> [Action item]
Without pictures, output exactly the lines running from the line containing "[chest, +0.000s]" to the end of the listing below.
Start of Dataset extract
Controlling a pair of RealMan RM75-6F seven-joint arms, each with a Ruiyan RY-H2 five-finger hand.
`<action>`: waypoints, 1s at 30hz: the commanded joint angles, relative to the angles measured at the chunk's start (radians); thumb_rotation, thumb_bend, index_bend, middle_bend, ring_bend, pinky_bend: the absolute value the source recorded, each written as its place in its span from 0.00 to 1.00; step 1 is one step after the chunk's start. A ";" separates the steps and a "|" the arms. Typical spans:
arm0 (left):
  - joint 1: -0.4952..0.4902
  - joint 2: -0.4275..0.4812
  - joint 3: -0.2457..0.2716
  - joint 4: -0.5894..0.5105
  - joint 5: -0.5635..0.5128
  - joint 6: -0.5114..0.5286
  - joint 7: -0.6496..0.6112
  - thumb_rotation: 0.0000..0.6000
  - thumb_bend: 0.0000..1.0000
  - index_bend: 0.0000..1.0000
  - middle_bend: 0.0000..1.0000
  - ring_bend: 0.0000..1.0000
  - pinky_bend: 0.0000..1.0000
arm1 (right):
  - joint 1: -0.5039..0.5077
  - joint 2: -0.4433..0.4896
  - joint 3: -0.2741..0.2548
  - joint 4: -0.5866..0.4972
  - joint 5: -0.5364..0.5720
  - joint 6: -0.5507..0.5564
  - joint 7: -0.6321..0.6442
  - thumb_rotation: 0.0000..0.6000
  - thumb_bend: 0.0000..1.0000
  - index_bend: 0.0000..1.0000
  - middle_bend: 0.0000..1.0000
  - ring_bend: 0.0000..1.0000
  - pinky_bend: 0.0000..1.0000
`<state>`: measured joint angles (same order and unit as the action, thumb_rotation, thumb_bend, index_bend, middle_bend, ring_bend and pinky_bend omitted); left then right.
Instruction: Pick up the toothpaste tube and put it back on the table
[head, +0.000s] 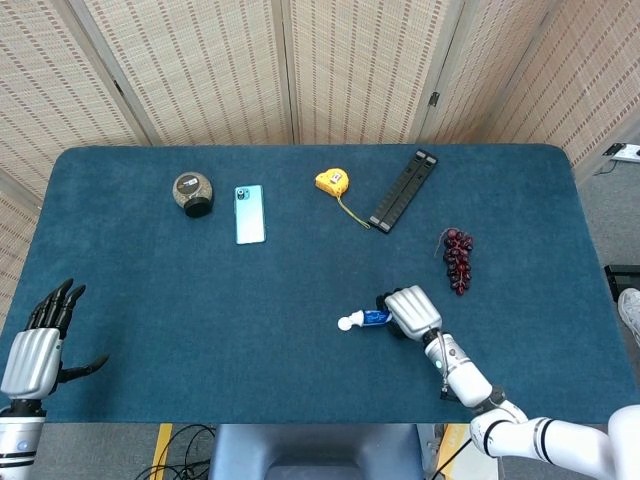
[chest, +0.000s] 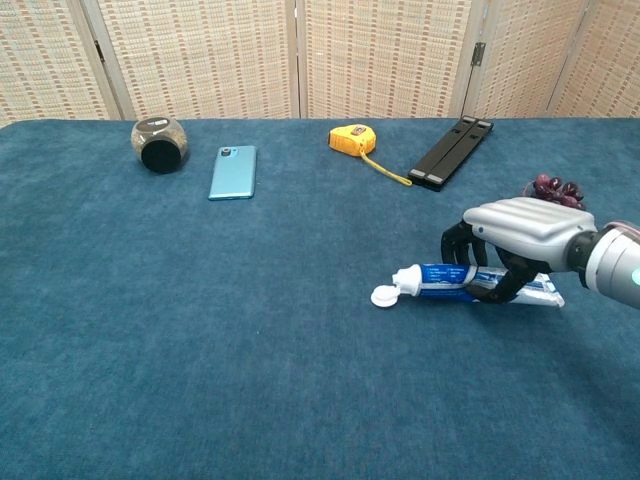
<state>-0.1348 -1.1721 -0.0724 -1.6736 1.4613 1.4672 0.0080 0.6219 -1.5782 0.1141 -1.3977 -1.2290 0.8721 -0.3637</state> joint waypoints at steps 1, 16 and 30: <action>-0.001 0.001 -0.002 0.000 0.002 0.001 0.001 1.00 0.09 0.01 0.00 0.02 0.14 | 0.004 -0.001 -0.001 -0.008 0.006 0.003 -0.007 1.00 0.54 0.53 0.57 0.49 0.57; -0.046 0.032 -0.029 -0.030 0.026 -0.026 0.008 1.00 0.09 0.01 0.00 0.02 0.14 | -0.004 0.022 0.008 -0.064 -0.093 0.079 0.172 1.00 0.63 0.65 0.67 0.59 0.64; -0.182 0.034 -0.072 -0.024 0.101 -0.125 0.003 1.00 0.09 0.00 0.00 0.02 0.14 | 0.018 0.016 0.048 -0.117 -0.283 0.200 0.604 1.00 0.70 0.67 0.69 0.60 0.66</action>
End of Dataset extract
> [Problem solution]
[chest, +0.000s] 
<state>-0.1348 -1.1721 -0.0724 -1.6736 1.4613 1.4672 0.0080 0.6219 -1.5782 0.1141 -1.3977 -1.2290 0.8721 -0.3637</state> joint waypoints at steps 1, 16 and 30: <action>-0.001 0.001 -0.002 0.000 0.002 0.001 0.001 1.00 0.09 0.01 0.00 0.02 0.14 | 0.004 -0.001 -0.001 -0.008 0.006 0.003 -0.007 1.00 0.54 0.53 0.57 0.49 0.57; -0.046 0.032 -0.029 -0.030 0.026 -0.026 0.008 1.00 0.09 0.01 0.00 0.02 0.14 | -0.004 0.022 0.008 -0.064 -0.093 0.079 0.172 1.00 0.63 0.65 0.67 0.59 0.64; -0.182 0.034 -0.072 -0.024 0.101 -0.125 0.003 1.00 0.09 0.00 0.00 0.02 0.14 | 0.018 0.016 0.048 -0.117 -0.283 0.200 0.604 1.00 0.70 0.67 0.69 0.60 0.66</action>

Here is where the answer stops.